Stored data entries:
------------------------------------------------------------------------
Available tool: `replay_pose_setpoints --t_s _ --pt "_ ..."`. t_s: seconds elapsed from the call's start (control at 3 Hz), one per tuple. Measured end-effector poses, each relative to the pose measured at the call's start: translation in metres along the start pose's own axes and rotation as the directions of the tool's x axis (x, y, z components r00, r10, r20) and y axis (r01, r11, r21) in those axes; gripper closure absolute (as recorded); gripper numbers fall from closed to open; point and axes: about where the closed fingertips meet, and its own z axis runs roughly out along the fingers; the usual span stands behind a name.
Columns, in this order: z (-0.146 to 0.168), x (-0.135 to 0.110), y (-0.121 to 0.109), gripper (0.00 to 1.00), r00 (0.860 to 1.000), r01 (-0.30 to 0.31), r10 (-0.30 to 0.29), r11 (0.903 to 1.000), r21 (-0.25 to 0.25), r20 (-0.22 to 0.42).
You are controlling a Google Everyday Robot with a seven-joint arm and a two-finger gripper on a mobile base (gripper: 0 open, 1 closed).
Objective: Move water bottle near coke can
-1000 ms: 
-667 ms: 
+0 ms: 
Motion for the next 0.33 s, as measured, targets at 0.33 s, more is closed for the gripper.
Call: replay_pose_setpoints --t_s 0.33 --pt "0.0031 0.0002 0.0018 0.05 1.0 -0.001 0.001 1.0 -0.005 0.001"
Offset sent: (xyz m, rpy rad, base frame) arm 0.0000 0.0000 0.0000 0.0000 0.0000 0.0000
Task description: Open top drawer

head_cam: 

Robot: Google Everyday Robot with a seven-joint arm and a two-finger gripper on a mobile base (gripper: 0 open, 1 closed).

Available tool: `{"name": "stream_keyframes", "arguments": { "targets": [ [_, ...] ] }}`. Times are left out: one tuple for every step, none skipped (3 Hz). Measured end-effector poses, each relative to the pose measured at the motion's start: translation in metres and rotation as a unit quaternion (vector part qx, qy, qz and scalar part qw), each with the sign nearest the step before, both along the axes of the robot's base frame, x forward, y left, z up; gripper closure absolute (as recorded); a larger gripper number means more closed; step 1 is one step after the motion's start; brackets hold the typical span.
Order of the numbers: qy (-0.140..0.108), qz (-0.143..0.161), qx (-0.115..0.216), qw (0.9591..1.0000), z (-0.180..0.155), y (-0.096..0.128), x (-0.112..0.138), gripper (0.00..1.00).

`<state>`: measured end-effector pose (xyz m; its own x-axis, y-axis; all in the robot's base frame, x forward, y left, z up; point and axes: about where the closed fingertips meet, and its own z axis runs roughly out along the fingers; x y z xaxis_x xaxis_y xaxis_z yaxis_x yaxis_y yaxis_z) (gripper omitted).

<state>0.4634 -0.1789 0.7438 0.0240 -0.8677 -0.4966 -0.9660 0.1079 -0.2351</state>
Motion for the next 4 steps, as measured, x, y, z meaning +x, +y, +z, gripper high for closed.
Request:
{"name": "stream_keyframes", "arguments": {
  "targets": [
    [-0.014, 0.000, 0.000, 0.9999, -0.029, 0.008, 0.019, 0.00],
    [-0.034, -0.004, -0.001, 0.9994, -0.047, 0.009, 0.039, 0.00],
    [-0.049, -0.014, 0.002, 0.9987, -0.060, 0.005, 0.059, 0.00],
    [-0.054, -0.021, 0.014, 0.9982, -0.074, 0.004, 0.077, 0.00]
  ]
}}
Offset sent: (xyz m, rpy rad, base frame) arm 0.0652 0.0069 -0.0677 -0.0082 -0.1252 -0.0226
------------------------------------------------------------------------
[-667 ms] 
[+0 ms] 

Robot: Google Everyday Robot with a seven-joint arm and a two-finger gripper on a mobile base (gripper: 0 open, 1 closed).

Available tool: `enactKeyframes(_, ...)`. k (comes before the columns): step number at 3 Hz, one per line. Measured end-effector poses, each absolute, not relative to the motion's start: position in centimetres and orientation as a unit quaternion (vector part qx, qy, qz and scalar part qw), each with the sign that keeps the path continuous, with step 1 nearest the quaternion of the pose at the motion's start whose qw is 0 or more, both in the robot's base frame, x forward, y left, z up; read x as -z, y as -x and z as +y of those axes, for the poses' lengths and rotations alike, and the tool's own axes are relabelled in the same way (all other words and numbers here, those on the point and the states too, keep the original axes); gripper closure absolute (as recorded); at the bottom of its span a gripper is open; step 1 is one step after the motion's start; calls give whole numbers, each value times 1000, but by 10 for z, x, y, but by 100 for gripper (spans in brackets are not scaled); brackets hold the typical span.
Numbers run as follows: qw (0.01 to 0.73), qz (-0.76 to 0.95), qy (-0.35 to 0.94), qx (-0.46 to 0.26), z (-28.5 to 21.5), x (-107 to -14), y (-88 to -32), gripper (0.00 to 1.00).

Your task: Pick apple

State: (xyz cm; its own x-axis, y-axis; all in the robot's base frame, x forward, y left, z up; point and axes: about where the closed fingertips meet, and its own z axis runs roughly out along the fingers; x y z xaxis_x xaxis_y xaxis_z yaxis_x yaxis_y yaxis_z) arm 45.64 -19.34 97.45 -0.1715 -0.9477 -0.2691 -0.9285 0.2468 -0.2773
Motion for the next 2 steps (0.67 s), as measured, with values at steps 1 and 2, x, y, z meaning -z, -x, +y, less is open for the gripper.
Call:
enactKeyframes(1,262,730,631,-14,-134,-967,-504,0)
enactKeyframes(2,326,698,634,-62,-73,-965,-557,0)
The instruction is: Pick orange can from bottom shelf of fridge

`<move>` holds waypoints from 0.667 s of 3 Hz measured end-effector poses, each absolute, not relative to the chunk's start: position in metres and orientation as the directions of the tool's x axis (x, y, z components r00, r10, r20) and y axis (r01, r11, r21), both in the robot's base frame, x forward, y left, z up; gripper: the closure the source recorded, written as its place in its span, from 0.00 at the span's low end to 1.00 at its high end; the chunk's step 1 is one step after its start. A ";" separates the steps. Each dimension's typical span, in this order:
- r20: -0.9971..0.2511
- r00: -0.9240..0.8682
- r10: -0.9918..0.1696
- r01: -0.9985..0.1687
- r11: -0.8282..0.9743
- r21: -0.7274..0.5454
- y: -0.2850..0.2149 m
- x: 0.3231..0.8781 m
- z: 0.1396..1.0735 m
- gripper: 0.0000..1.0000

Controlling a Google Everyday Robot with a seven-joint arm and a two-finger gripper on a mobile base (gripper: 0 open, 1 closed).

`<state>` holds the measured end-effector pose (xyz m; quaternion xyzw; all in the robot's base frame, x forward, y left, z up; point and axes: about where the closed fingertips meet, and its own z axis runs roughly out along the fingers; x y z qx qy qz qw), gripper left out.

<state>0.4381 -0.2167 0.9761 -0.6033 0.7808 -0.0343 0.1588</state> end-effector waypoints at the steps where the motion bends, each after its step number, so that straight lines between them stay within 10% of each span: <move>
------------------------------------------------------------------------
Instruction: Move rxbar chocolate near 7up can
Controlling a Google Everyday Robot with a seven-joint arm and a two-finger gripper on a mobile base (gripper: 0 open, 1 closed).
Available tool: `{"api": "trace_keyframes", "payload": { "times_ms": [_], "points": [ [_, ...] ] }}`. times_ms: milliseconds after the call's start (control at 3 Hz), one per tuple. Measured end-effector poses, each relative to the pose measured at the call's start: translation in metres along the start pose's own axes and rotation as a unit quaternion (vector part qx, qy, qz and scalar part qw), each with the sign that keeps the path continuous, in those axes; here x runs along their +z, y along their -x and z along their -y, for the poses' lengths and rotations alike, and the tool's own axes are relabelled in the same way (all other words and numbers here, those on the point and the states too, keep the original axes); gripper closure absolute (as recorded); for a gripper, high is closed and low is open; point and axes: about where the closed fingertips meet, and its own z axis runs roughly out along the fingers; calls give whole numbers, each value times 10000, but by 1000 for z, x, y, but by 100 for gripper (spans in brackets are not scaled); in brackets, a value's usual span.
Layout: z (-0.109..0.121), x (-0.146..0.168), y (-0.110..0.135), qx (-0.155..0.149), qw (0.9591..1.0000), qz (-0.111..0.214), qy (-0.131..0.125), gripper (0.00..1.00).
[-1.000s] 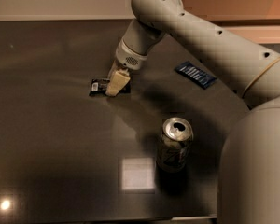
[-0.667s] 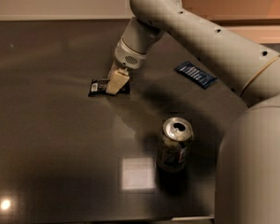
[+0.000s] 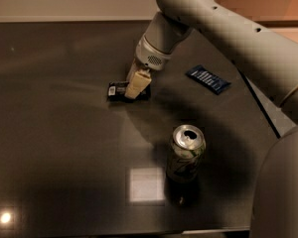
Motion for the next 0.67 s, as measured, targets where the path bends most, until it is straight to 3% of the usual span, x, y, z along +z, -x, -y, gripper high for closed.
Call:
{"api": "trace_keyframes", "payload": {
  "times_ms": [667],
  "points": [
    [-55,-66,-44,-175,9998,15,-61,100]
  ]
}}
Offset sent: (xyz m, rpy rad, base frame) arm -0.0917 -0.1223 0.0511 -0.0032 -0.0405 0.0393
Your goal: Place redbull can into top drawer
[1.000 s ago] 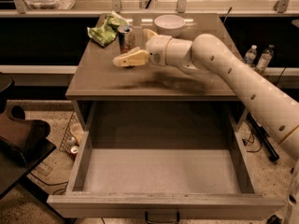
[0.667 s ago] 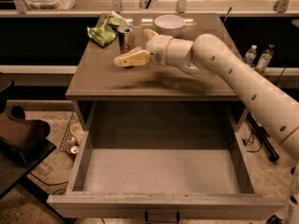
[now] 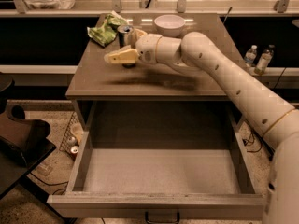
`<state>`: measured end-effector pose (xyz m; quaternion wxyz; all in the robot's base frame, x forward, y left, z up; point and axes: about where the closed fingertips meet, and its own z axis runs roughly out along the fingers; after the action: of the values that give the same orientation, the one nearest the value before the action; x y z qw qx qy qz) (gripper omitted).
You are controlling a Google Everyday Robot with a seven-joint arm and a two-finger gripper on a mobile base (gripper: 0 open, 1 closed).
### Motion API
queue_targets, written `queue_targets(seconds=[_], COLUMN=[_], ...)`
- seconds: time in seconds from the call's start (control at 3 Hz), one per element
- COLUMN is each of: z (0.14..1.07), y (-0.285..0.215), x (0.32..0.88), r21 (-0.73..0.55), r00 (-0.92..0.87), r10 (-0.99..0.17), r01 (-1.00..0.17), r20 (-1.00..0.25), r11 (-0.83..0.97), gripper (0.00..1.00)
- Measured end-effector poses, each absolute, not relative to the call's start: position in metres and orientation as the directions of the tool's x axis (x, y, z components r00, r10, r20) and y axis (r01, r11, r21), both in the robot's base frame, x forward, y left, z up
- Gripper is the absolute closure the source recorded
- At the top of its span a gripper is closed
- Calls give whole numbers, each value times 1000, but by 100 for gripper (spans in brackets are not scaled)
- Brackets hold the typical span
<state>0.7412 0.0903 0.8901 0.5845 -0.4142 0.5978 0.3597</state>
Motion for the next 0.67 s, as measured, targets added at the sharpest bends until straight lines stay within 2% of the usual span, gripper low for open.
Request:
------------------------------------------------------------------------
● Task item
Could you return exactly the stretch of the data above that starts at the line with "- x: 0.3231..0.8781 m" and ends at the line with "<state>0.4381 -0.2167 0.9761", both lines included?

● Result below
- x: 0.3231..0.8781 m
- z: 0.1396..1.0735 m
- gripper: 0.0000..1.0000

Controlling a Google Everyday Robot with a seven-joint arm and a two-finger gripper on a mobile base (gripper: 0 open, 1 closed).

`<state>` holds the measured end-effector pose (xyz m; quaternion xyzw; all in the robot's base frame, x forward, y left, z up; point and axes: about where the closed fingertips meet, and its own z axis runs roughly out along the fingers; x y z qx qy qz qw), gripper left out.

<state>0.4381 -0.2167 0.9761 -0.6033 0.7808 -0.0343 0.1588</state> end-effector waypoints at the steps where the motion bends, each after its step number, so that straight lines between them stay within 10% of each span: <move>

The output given is complete.